From July 2002 to December 2013, Ms. Capps served as the Chief Financial Officer of DJO Global, Inc. Prior to joining DJO Global, she served as the Chief Financial Officer of several other public and private companies. Earlier in her career, she served as a senior audit and accounting professional at Ernst & Young LLP. Ms. Capps is a member of the Senior Advisory Board of Consonance Capital Partners, a healthcare investment firm, and serves on the board of its portfolio company, Enclara Pharmacia. She also serves on the board of directors and as chair of the audit committees of RF Surgical Systems, Inc., Otonomy, Inc. and Connecture, Inc. Ms. Capps is a California Certified Public Accountant and was recognized as CFO of the Year by the San Diego Business Journal in 2009 and 2010. She earned a bachelor’s degree in business administration/accounting from San Diego State University.

About NuVasive

NuVasive is an innovative global medical device company that is changing spine surgery with minimally disruptive surgical products and procedurally-integrated solutions for the spine. The Company is the third largest player in the $9.0 billion global spine market. NuVasive offers a comprehensive spine portfolio of more than 90 unique products developed to improve spine surgery and patient outcomes. The Company’s principal procedural solution is its Maximum Access Surgery, or MAS®, platform for lateral spine fusion. MAS was designed to provide safe, reproducible, and clinically proven outcomes, and is a highly differentiated solution with fully integrated neuromonitoring, customizable exposure, and a broad offering of application-specific implants and fixation devices designed to address a variety of pathologies.

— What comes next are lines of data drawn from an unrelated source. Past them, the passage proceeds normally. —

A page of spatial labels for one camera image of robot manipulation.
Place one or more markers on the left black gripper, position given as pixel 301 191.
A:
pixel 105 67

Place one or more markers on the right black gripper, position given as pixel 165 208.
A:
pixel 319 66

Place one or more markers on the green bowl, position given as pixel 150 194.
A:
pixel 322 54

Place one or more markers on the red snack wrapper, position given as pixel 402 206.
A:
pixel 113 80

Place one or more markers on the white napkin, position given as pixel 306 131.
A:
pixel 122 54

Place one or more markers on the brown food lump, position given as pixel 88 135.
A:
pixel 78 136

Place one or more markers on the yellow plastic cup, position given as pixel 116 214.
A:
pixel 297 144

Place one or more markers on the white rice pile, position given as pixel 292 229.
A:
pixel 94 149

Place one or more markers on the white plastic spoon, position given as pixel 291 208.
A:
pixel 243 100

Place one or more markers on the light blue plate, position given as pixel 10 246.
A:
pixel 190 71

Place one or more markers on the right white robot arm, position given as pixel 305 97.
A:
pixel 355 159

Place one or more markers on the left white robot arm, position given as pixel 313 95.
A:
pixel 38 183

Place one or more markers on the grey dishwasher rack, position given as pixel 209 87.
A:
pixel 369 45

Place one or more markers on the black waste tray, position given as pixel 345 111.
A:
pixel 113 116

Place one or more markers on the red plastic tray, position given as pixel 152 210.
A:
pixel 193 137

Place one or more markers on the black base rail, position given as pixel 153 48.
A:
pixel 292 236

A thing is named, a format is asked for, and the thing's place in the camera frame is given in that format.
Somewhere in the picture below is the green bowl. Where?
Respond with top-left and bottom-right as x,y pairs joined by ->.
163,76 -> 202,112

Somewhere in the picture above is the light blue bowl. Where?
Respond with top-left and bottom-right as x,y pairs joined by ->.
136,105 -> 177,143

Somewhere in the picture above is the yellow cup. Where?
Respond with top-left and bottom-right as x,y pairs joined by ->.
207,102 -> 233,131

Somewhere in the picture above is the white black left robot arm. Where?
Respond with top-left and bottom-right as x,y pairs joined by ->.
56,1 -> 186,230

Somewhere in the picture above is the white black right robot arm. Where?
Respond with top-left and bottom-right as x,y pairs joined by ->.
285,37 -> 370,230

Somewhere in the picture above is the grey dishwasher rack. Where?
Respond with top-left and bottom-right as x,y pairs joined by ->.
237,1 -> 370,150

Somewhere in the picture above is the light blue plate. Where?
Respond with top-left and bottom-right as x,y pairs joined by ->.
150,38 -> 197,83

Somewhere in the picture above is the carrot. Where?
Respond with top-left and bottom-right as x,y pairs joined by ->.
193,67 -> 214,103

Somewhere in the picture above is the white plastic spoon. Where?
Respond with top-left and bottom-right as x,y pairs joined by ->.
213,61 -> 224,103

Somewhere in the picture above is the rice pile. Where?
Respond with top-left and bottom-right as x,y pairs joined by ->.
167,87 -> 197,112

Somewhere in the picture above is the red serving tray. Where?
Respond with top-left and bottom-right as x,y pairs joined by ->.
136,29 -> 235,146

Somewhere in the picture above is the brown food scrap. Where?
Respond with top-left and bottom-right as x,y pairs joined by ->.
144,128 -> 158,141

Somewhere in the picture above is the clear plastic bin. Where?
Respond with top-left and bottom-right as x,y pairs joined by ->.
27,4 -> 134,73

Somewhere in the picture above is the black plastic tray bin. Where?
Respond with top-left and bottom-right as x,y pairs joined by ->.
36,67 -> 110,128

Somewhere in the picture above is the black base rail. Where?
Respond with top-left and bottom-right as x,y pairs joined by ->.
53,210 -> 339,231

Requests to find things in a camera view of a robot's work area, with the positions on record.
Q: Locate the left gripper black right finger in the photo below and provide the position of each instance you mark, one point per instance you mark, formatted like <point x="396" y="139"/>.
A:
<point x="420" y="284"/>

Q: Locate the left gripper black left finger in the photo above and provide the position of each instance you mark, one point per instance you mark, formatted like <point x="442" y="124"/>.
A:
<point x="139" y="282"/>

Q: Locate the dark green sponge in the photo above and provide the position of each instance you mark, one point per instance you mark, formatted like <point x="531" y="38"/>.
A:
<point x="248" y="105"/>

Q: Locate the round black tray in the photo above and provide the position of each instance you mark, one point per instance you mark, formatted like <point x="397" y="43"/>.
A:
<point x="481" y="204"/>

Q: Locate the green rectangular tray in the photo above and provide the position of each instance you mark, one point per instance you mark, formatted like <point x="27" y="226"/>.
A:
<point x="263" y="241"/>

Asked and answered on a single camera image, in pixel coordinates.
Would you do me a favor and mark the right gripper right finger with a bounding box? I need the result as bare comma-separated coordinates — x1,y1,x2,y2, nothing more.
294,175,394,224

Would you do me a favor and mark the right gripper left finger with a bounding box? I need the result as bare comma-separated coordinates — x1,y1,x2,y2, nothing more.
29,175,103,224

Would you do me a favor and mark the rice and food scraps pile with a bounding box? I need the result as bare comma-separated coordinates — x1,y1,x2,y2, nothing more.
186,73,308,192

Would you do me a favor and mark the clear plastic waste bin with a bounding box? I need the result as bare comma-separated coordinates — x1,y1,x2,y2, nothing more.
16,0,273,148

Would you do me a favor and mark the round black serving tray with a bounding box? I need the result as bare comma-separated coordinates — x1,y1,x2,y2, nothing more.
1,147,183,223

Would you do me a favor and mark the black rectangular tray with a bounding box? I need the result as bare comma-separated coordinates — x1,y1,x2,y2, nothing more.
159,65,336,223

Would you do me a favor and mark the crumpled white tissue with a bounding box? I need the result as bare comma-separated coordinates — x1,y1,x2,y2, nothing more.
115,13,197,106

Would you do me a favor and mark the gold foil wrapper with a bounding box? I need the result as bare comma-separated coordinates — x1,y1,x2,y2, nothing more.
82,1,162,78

NuVasive cautions you that statements included in this news release that are not a description of historical facts are forward-looking statements that involve risks, uncertainties, assumptions and other factors which, if they do not materialize or prove correct, could cause NuVasive’s results to differ materially from historical results or those expressed or implied by such forward-looking statements. The potential risks and uncertainties which contribute to the uncertain nature of these statements include, among others, risks associated with acceptance of the Company’s surgical products and procedures by spine surgeons, development and acceptance of new products or product enhancements, clinical and statistical verification of the benefits achieved via the use of NuVasive’s products (including the iGA™ platform), the Company’s ability to effectually manage inventory as it continues to release new products, its ability to recruit and retain management and key personnel, and the other risks and uncertainties described in NuVasive’s news releases and periodic filings with the Securities and Exchange Commission. NuVasive’s public filings with the Securities and Exchange Commission are available at www.sec.gov. NuVasive assumes no obligation to update any forward-looking statement to reflect events or circumstances arising after the date on which it was made.